How to Create an Infographic Resume That Will Impress Your Future Employer

There you are again – scouring listings, submitting your resume for the nth time, and sending follow ups in hopes of grabbing your next job. You may land an interview or two, but they most likely ended with the dreaded words: “we’ll be in touch.”

Nobody likes to play the waiting game, especially when it comes to job hunting. With the corporate world growing more competitive each day, jobseekers need to be extra creative to get noticed by potential employers. Some invest in an online portfolio [1] to highlight their skills, positive qualities, and experience. Others, on the other hand, focus on spicing up their resumes to make a solid first impression.

Going Visual with Your Resume

Let’s face it, the best employers probably receive mountains of resumes each day. You simply can’t afford to send something that looks generic, plain, and straight up uninspiring. But with an infographic resume, you will—at the very least—intrigue them enough to view your entire application from start to finish.
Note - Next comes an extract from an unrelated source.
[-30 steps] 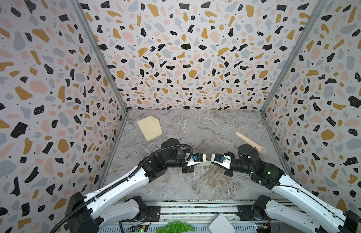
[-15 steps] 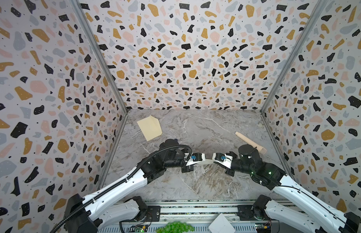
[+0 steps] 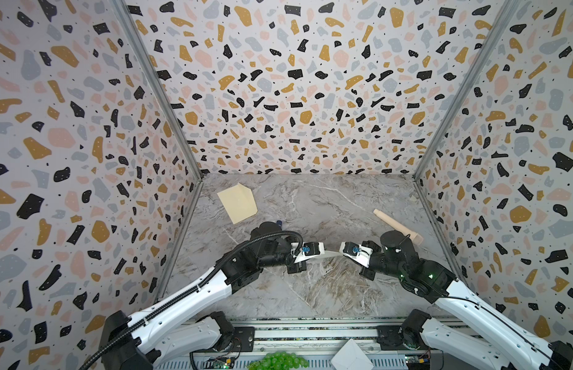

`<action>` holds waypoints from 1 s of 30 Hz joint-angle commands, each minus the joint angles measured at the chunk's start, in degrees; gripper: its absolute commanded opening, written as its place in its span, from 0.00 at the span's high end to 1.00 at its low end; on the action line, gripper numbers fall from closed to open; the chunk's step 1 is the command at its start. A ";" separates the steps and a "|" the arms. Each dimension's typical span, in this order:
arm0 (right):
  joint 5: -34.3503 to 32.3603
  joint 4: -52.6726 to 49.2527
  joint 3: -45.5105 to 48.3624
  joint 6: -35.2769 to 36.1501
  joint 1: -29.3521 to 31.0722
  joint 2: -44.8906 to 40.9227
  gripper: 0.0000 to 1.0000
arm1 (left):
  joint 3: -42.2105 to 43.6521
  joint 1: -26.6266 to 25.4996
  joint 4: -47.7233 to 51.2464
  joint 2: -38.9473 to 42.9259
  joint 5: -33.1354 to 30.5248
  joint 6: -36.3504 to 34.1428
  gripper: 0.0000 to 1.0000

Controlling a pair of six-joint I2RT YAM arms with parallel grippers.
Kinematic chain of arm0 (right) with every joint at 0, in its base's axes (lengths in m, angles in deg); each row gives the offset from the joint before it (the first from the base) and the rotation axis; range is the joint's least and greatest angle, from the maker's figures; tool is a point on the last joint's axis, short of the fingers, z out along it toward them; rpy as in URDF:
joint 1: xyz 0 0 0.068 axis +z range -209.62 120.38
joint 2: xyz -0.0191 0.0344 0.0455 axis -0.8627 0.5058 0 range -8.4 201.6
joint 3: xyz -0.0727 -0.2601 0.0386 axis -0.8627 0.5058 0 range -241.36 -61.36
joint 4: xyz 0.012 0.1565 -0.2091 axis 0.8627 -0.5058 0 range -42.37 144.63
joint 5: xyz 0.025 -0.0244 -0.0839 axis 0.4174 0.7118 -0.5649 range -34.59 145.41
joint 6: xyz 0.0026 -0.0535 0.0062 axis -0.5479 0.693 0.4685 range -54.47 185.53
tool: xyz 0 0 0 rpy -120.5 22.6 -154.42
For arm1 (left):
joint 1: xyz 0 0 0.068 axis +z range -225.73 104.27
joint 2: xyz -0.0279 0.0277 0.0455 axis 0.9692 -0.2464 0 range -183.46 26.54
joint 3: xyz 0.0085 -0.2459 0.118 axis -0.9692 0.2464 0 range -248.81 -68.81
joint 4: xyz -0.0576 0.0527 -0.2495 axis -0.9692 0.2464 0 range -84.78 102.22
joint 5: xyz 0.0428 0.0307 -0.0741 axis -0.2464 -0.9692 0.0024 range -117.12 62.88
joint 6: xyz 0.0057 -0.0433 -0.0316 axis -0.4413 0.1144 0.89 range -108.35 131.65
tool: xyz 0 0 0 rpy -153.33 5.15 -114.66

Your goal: Place the letter into the envelope and seal it

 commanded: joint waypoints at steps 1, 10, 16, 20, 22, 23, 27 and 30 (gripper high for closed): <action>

An infographic utilizes visual elements such as charts and graphical lists to make information more digestible for readers. And believe it or not, you don’t need to be a professional designer to create a stunning infographic resume. Here’s how:

1. Start with a Killer Infographic Idea

The best accomplishments always start with a brilliant idea. Before you create your infographic resume, you must first understand the different types of data visualizations [2] and how they work. Charts, for example, is a great way to represent measurable data whereas timelines are useful for understanding the history behind any particular topic.

Of course, you’re free to utilize multiple visualizations in your infographic resume. For example, you can kick off with a timeline that highlights your educational background and work experience. Once you’ve grabbed the employer’s attention, follow up with a graphical anatomy that breaks down your skills, strengths, and hobbies. And to seal the deal, create a simple comparison between you and the average employee in your field.

Just remember that cluttering too much visualizations in one infographic may confuse prospective employers. To make sure it flows and reads naturally, use a long-scrolling format to show one data visualization at a time. This will also make your infographic more readable in mobile displays.

Here’s an example on how to creatively organize visualizations in your infographic resume – featuring Hollywood’s Ashton Kutcher:

    Infographic Source [3]

    2. Select a Color Scheme

    After choosing the data visualization types to represent the information in your resume, the next step is to pick a color scheme to ensure cohesive design. Apart from your creative flair, you also need a bit of psychology to give employers the right impression.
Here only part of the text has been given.